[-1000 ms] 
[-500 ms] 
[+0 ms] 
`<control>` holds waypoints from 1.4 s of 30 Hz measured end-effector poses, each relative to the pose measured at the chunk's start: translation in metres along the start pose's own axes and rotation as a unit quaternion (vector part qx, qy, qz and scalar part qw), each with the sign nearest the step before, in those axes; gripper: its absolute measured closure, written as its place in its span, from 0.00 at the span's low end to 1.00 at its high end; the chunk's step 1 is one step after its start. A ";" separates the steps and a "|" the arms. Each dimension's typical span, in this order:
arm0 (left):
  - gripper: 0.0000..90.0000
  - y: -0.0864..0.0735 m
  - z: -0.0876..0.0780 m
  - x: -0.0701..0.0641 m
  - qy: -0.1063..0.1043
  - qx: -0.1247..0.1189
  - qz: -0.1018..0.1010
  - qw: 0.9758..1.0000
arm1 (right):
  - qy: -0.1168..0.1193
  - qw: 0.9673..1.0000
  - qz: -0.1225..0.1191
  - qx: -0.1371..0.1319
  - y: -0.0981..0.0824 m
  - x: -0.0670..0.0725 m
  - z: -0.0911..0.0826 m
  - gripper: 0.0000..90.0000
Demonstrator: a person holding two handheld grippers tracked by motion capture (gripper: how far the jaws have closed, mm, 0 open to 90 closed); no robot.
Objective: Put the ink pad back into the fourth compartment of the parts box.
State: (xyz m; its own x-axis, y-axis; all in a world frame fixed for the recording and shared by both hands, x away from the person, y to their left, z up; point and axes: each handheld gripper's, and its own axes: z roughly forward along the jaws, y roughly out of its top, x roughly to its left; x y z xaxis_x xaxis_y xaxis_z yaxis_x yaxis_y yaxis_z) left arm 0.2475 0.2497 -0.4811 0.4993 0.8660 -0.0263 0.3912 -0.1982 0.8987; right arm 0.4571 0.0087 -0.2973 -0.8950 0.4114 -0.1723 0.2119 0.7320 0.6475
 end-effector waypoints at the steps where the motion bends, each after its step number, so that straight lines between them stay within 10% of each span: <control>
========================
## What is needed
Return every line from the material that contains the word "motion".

## Problem solution
Demonstrator: a person holding two handheld grippers tracked by motion capture (gripper: how far the jaws have closed, mm, 0 open to 90 closed); no robot.
 end-effector waypoints at the steps where the motion bends, each after its step number, so that straight lines between them stay within 10% of each span: <control>

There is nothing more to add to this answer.